Tom Stevenson

Why is Michael Fallon cosying up to General al-Sisi?

Michael Fallon, the Defence Secretary, was in Egypt this week for the opening of the ‘New Suez Canal’ (in fact an extension to the old Suez canal elaborately advertised), and took the opportunity to express Britain’s support for the military junta that installed itself in Egypt two years ago.

The presence of a senior member of the Cabinet at the opening ceremony is in itself a message of support for Abdel Fattah al-Sisi’s regime in Egypt that probably ought not be sent, but Fallon didn’t stop there.

After praising the authorities for building ‘a modern wonder’, he announced in the largest state-owned newspaper that Britain ‘stands shoulder to shoulder’ with Egypt and pledged Britain’s intentions to keep ‘strengthening Egypt’s hand against the terrorists’.

This is a regime that, having carried out a military coup, has locked up tens of thousands of people (hundreds of whom have died there), slaughtered perhaps 1000 protesters in the streets in a single day, opened secret jails in paramilitary barracks, and tried thousands of civilians in military courts, to name just a few examples.

The government is of course not alone in its support and defence of al-Sisi. The United States has firmly supported him and has quickly returned to arming and funding his continued subjugation of any dissent. Fallon is, in this sense, only following the lead of the US and its secretary of state John Kerry, whose embassies are now openly parroting the regime’s propaganda slogans.

However, even when he is speaking in defence of al-Sisi, Kerry usually allots a percentage of his time to half-heartedly calling for some restraint and the upholding of basic rights. The British government’s approach is in this sense even more extreme.

The reasons for this position were neatly described by Michael Fallon himself. ‘Egypt is strategically vital,’ he wrote, as the largest Arab country, the operator of the Suez canal, and a willing partner in counter-terror programs. This is the old formula of supporting and defending any old tyrant or king around the Persian Gulf in the interests of supposed security for international trade and business, regardless of the self-defeating consequences.

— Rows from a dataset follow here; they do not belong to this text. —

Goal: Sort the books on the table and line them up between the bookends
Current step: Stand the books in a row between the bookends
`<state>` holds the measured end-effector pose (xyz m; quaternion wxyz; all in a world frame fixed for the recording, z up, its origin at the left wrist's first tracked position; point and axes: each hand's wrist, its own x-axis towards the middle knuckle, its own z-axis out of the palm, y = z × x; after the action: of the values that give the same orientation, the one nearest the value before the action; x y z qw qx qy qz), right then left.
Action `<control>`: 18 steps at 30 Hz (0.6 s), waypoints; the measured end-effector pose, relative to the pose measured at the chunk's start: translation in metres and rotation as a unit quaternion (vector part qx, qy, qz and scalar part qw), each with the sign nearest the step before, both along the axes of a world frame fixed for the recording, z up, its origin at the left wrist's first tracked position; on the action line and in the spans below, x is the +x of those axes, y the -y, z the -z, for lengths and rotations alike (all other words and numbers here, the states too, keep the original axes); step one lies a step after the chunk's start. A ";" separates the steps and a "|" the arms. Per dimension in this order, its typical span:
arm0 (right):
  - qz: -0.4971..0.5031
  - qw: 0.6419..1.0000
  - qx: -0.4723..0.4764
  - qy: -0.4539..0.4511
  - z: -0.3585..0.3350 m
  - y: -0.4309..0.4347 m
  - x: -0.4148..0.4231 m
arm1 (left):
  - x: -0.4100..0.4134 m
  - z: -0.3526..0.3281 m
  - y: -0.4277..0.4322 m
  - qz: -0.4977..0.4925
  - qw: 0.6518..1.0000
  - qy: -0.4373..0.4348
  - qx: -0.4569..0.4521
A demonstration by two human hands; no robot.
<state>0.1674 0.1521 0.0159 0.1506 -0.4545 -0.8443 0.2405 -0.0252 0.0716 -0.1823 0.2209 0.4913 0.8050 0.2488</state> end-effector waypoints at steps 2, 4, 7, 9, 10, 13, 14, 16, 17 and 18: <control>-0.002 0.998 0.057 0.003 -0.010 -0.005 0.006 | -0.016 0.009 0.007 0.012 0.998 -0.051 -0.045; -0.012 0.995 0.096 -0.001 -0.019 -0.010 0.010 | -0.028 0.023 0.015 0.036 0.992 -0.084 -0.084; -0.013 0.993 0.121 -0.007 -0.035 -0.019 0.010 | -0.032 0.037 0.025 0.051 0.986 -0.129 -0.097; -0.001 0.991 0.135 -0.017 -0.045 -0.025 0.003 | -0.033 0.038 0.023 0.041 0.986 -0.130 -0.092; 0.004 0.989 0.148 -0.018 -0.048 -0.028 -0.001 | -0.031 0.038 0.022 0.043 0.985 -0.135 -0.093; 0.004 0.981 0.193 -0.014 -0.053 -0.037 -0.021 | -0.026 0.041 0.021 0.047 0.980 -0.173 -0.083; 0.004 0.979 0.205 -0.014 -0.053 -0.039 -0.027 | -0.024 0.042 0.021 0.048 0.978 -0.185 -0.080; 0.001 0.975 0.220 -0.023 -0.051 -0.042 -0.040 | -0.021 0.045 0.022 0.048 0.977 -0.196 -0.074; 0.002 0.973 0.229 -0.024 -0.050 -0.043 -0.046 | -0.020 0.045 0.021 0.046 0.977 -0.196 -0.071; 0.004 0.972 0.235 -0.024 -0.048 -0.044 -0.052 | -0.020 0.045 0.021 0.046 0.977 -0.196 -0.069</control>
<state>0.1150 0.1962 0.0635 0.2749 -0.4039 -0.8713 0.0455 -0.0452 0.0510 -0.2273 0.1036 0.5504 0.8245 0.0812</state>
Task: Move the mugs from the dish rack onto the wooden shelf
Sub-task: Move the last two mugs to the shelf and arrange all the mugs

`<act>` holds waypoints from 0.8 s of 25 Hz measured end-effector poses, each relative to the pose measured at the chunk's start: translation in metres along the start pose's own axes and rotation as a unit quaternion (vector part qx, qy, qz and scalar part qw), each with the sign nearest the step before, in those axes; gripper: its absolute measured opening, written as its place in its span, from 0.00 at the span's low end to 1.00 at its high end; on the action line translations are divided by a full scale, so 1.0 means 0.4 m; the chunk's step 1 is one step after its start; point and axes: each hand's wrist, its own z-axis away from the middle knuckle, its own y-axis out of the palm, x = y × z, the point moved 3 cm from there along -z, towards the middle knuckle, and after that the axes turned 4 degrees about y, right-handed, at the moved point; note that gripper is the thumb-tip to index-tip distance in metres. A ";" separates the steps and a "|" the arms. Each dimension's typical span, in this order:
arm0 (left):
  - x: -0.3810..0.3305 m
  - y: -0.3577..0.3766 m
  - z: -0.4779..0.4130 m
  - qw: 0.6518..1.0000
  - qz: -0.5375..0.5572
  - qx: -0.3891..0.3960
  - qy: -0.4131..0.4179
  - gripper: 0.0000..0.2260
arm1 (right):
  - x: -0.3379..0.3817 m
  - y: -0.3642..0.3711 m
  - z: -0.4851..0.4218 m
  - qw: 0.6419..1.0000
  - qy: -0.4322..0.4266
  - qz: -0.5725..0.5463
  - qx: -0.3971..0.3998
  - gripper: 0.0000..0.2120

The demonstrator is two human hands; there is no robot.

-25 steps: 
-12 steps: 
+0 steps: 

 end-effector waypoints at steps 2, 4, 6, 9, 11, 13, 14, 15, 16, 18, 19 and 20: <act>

In Fallon’s defence, it takes considerable face to stand in Ismailia and announce that a country run by a military dictator has ‘rejected authoritarianism’. The city is home to the notorious Azouli military prison and not far from its equivalent (called Agroot) in Suez, which are perhaps some of the worst dungeons in the world.

The British government is climbing over Western and Eastern allies alike to gratify al-Sisi and is dirtying itself in the process. Anyone who does not think brutal authoritarianism should be supported and defended in the Middle East, whatever the costs, should start saying so, and more cogently.